* _Work task_: Exactly as written, reproduce the lines from the beginning of the data through the line containing "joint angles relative"; the pictures are not reproduced.

* _Input data_:
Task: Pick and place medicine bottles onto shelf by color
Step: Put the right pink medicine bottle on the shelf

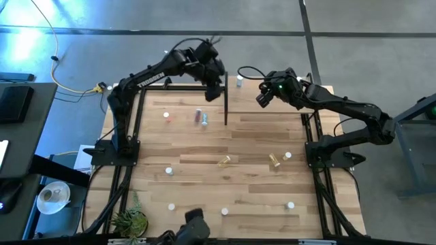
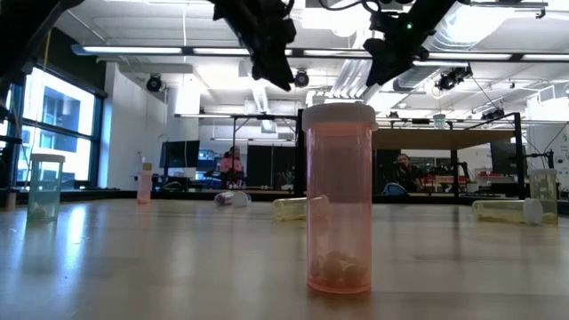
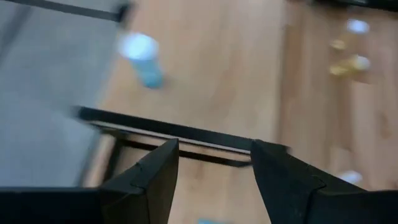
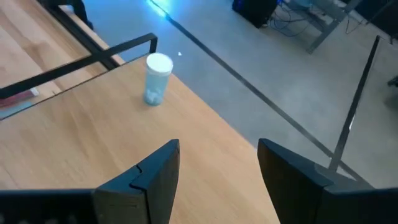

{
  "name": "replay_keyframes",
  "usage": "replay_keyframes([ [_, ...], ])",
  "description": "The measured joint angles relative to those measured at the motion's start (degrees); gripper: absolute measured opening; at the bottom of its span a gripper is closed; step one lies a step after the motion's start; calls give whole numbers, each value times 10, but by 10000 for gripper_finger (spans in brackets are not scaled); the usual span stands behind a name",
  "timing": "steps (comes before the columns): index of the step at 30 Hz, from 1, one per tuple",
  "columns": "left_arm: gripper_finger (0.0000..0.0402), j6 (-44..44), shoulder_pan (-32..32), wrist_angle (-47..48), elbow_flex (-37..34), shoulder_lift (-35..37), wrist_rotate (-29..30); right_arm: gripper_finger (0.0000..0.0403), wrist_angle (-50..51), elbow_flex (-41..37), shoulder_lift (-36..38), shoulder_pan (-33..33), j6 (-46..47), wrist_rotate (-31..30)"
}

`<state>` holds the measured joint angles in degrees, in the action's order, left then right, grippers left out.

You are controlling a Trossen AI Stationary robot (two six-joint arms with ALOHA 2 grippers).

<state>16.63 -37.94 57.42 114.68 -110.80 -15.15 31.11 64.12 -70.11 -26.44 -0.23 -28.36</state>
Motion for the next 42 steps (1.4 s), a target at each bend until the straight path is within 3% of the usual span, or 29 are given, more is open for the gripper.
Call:
replay_keyframes([
  [3,185,0,9,0,-36,4,-28,209,10,0,0,0,0,0],
  [9,179,-9,21,-14,-108,26,-27,209,25,0,0,0,3,0],
  [14,175,-21,29,-35,-168,72,-27,209,26,0,0,0,3,1],
  [17,175,-35,35,-73,-221,110,-28,209,28,0,0,0,3,32],
  [29,174,-95,78,-334,-475,230,-26,209,56,-1,-1,50,3,243],
  [38,174,-152,144,-543,-592,239,-19,209,70,-2,-35,154,4,258],
  [42,174,-171,181,-571,-616,239,60,209,83,-2,-53,200,3,258],
])
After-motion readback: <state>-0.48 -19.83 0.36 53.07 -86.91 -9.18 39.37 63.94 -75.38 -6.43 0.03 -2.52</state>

* _Answer to this task_:
Task: Pick and place medicine bottles onto shelf by color
Step: Put the right pink medicine bottle on the shelf


{
  "name": "replay_keyframes",
  "usage": "replay_keyframes([ [_, ...], ])",
  "description": "The measured joint angles relative to those measured at the motion's start (degrees); gripper: absolute measured opening; at the bottom of its span a gripper is closed; step one lies a step after the motion's start; calls give whole numbers, each value times 10, but by 10000 for gripper_finger (spans in brackets are not scaled); the usual span stands behind a name",

Now the answer is complete.